More poignantly, Planes, Trains, and Automobiles is the antithesis of the class American road movie. Traditionally, mobility offers an escape from the normal, stagnant existence. However, in this film, mobility is the norm and being trapped in this movement is the stagnant existence. Page, who works in marketing, traveling to and from Chicago seems quotidian, something illustrated in the very first few moments of the film in which he tries to catch navigate his way from New York City to Chicago to get home in time for Thanksgiving dinner. His first obstacle is retrieving a cab on Park Avenue during rush hour. His prime nemesis – aside from the other three million people doing the same – is a young, shifty eyed Kevin Bacon who synchronously hurdles people, baggage and fire hydrants on his way to securing transport. Here, Hughes provides a comical lens on the ubiquitous competition in New York but also reminds us that mobility is not unique; rather, it is a necessary part of life. And, in a sense, if we’re all in motion, then there’s nowhere left to run when we need to get away. Instead, we seek home: the constant structure that provides us respite from our weary travels – something unseen in movies like Easy Rider, The Last Detail, or Five Easy Pieces.
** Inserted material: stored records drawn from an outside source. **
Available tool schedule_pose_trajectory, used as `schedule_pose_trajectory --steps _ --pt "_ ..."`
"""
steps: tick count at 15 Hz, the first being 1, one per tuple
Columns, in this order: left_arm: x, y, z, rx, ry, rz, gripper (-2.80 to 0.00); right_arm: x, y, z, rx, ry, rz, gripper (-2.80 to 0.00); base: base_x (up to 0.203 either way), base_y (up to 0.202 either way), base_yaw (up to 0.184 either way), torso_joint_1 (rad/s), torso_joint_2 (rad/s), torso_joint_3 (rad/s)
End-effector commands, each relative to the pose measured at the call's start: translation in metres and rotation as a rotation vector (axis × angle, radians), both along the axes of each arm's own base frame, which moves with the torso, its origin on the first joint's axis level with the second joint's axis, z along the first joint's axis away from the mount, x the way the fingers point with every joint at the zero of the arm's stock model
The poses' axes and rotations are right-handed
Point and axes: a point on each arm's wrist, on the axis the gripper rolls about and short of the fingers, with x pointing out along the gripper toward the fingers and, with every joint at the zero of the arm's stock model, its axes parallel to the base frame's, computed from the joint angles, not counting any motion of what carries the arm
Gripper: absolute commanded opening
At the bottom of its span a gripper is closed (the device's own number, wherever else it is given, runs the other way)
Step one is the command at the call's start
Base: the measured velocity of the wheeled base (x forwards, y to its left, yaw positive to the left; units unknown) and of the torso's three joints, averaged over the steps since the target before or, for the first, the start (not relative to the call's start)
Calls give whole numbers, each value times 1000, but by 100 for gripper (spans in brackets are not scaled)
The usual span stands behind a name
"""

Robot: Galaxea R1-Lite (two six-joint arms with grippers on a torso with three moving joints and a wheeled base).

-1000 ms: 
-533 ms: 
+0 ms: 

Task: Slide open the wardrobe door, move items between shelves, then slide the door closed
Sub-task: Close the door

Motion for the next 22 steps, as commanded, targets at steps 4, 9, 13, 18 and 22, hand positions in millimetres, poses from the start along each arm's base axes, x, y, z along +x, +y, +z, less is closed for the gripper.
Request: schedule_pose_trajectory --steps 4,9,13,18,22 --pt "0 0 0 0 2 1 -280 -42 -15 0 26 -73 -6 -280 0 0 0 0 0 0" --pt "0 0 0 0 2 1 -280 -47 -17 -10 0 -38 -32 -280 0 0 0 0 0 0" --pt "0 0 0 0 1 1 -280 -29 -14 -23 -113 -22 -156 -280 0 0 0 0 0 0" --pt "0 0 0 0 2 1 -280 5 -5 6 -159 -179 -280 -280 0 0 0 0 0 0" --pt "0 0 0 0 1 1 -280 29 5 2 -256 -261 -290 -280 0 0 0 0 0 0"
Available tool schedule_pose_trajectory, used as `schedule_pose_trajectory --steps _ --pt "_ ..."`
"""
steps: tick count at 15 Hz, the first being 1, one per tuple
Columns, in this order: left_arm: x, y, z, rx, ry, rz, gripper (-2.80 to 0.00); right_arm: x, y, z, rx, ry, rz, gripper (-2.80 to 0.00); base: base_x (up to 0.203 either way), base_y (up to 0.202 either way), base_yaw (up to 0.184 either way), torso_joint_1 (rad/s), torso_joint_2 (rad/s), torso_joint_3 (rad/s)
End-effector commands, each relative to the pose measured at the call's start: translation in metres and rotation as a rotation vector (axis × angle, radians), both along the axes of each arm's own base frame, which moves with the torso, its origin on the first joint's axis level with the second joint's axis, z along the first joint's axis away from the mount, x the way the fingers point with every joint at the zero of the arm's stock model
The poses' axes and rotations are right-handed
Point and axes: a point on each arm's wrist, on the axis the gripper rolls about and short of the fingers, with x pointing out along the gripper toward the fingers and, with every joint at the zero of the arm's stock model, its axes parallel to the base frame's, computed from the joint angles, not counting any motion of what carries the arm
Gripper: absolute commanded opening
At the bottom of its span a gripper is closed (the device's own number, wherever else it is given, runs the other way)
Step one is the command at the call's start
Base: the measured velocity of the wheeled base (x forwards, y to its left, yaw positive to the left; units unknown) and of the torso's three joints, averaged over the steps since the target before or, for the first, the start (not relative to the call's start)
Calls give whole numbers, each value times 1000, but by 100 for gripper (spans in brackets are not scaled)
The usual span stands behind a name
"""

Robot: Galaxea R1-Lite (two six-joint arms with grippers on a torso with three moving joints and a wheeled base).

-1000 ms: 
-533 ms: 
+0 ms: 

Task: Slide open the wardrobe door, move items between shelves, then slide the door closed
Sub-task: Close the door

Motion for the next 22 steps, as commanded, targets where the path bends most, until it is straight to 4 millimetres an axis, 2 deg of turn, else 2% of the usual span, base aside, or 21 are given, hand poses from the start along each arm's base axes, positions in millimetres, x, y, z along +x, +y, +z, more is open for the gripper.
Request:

For Del, a quick-talking salesman for American Light and Fixture – shower curtain division, mobility is an escape from home because “home” is a reminder of his deceased wife, and, in a sense, going home is an acknowledgement of her death, something that only emerges in the last ten minutes of the film. In one sense, this come off as a semi-inorganic play for emotion on the part of Hughes. However, there’s something more here. There’s a sense of lamentation for Griffith’s occupation – no matter how many friends or connections he’s made along the way. In a sense, his job kept him on the road for days, weeks, and months at a time. While in transit, he lost those moments with his wife, and when she was gone, he had nowhere else to go. The “home” he remembered was embodied in a person, not a building, but without that person, Griffith is without a compass, lost and perpetually in motion.
Admittedly, Griffith more traditionally fits the mold of a road-movie character in that he’s trying to escape. However, the reality is that he’s really looking for a place to be grounded, which is why he’s constantly looking for Page. Page represents a form of stability, someone with somewhere to go.
In the end, Planes, Trains, and Automobiles successfully blends organic screwball comedy and genuine heart, something that is often as hard to come by as stability.